WHAT TO WORK ON: In the records that follow, find each line with "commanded" and pull it out.

RAW DATA:

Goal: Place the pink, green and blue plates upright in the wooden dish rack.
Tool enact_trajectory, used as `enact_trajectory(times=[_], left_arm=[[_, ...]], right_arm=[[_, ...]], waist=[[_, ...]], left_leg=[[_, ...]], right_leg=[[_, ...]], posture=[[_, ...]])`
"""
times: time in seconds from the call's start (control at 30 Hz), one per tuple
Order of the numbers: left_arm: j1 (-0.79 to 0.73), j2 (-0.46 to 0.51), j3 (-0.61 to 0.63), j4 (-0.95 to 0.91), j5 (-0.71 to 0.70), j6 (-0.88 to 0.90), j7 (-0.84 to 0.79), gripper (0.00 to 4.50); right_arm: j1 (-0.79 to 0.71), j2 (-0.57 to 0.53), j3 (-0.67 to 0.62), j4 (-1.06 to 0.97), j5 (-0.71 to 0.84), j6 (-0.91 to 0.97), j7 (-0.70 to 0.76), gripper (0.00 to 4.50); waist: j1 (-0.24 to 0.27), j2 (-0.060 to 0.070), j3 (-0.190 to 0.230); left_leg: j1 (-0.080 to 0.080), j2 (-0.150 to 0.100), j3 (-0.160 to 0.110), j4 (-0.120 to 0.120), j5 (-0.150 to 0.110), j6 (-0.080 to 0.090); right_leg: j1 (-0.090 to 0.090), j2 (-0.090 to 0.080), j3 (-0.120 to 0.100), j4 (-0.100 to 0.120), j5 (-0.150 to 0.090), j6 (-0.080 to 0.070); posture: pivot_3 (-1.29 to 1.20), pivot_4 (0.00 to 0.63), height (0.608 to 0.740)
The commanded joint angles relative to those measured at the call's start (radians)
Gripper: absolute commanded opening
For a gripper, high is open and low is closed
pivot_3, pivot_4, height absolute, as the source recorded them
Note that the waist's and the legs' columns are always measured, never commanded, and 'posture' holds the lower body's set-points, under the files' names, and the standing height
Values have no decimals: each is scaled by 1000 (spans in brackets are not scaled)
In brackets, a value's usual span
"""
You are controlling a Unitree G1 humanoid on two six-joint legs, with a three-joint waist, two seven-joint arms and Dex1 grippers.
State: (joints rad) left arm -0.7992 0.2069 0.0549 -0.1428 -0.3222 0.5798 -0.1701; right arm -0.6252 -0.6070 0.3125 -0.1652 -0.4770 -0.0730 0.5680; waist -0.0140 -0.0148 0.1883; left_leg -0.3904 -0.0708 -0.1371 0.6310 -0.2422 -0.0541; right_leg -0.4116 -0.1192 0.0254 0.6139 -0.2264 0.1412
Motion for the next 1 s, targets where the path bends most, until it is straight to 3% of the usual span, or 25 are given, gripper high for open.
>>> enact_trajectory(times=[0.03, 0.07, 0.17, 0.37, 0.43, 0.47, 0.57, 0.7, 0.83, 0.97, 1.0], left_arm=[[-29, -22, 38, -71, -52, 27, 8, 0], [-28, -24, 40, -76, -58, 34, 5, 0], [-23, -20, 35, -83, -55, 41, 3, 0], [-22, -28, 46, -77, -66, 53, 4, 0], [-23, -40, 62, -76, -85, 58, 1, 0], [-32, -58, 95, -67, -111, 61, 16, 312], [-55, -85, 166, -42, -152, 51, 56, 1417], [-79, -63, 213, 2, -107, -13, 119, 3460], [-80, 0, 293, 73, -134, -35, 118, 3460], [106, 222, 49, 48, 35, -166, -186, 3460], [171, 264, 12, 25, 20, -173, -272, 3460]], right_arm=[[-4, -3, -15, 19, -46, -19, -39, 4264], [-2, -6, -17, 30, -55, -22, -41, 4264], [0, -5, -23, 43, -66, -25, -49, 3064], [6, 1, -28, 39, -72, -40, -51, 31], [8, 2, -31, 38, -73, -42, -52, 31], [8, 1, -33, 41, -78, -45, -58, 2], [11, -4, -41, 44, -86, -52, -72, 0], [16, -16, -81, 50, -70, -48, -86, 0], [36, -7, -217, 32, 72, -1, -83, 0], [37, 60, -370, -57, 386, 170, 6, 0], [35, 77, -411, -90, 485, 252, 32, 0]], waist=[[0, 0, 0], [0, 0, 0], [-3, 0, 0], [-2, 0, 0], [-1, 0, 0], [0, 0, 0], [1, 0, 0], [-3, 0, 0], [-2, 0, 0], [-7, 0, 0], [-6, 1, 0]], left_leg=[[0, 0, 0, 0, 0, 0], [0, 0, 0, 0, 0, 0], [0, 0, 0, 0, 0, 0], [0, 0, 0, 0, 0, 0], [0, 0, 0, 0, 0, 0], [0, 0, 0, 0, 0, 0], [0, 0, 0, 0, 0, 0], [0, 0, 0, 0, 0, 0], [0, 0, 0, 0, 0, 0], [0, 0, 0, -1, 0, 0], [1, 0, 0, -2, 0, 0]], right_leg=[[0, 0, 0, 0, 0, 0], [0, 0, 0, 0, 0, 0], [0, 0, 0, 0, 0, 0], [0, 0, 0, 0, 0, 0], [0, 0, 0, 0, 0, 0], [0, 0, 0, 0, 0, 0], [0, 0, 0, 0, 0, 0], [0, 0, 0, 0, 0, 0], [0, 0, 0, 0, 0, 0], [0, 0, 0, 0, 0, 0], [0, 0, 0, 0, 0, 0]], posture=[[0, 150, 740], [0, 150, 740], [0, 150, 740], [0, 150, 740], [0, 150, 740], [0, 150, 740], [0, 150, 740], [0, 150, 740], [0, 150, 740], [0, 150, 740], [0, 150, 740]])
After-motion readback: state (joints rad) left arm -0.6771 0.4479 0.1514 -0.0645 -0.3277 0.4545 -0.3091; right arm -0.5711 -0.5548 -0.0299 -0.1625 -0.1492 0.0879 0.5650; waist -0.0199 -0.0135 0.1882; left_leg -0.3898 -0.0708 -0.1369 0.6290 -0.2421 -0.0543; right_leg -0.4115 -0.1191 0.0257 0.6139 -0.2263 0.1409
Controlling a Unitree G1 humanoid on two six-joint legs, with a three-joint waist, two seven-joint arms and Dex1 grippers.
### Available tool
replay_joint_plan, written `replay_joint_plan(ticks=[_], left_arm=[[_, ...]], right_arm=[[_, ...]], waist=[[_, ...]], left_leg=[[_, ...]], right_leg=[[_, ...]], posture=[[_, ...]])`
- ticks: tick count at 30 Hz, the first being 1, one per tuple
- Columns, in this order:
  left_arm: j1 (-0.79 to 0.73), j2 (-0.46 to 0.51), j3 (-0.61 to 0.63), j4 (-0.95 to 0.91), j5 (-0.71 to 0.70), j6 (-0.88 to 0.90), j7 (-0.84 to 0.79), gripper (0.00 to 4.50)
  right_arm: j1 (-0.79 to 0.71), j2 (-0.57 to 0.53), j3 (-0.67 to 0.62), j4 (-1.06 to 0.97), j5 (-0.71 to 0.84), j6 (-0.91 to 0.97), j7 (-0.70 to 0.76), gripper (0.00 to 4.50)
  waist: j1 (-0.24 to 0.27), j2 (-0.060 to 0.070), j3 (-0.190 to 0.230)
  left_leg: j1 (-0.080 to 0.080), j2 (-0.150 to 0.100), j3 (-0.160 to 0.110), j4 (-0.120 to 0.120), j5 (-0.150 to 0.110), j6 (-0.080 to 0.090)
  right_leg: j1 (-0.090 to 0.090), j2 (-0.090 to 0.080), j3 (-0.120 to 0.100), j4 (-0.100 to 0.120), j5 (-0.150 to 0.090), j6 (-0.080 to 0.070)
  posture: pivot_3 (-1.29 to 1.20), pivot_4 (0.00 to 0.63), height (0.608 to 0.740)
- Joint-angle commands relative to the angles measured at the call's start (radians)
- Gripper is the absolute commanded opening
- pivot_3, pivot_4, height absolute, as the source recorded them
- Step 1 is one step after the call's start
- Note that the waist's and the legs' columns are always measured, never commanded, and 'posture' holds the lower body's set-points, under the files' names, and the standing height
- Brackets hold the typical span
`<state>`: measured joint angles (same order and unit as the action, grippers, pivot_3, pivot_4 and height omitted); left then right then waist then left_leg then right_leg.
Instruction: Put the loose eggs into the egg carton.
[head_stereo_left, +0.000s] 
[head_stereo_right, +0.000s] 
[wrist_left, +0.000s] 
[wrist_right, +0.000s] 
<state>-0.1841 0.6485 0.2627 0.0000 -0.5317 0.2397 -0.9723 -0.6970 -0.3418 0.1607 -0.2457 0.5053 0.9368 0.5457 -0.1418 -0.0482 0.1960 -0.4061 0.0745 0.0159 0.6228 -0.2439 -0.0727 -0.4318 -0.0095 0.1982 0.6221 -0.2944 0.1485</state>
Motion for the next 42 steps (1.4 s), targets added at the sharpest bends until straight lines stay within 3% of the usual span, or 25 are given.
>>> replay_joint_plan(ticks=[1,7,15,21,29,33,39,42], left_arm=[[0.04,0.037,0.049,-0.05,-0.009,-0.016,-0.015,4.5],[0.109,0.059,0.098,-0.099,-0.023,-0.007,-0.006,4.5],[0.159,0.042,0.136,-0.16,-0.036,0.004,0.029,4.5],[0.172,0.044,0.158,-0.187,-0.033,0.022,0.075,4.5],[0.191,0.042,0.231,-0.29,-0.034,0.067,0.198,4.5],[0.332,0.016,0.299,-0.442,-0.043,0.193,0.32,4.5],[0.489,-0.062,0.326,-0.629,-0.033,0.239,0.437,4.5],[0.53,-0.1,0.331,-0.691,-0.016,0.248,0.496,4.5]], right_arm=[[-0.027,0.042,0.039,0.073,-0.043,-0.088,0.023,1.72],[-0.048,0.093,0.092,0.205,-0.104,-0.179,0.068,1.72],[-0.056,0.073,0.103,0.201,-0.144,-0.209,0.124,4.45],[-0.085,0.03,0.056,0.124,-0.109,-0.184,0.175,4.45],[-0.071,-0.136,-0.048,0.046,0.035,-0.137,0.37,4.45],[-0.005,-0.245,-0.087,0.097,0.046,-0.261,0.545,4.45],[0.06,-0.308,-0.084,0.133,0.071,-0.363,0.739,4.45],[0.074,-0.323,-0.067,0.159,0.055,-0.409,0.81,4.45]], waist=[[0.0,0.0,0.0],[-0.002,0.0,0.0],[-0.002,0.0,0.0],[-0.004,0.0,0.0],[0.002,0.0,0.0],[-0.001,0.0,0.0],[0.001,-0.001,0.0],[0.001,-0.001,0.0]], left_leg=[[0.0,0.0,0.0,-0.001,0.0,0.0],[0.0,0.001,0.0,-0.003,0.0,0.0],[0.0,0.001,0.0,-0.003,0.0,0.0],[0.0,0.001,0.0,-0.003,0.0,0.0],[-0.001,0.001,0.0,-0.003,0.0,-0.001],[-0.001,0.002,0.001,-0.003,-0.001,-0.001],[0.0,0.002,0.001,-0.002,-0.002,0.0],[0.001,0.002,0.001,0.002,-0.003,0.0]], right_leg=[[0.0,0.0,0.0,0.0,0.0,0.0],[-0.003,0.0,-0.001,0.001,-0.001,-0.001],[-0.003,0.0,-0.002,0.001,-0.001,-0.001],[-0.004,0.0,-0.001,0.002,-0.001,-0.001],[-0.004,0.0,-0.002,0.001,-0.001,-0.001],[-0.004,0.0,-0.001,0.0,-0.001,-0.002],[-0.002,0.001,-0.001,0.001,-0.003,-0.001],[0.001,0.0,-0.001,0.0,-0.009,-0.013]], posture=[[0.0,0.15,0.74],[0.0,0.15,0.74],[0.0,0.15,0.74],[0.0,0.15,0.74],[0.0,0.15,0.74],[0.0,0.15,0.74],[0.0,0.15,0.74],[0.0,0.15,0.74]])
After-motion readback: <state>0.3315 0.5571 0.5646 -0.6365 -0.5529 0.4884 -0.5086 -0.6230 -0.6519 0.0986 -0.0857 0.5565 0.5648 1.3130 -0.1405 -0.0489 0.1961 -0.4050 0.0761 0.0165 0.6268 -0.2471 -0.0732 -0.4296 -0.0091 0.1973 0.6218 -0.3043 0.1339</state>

WRITTEN REPLY:
The commanded joint angles relative to those measured at the call's start (radians)
Gripper: absolute commanded opening
Note that the waist's and the legs' columns are always measured, never commanded, and 'posture' holds the lower body's set-points, under the files' names, and the standing height
- Gripper is the absolute commanded opening
- Note that the waist's and the legs' columns are always measured, never commanded, and 'posture' holds the lower body's set-points, under the files' names, and the standing height

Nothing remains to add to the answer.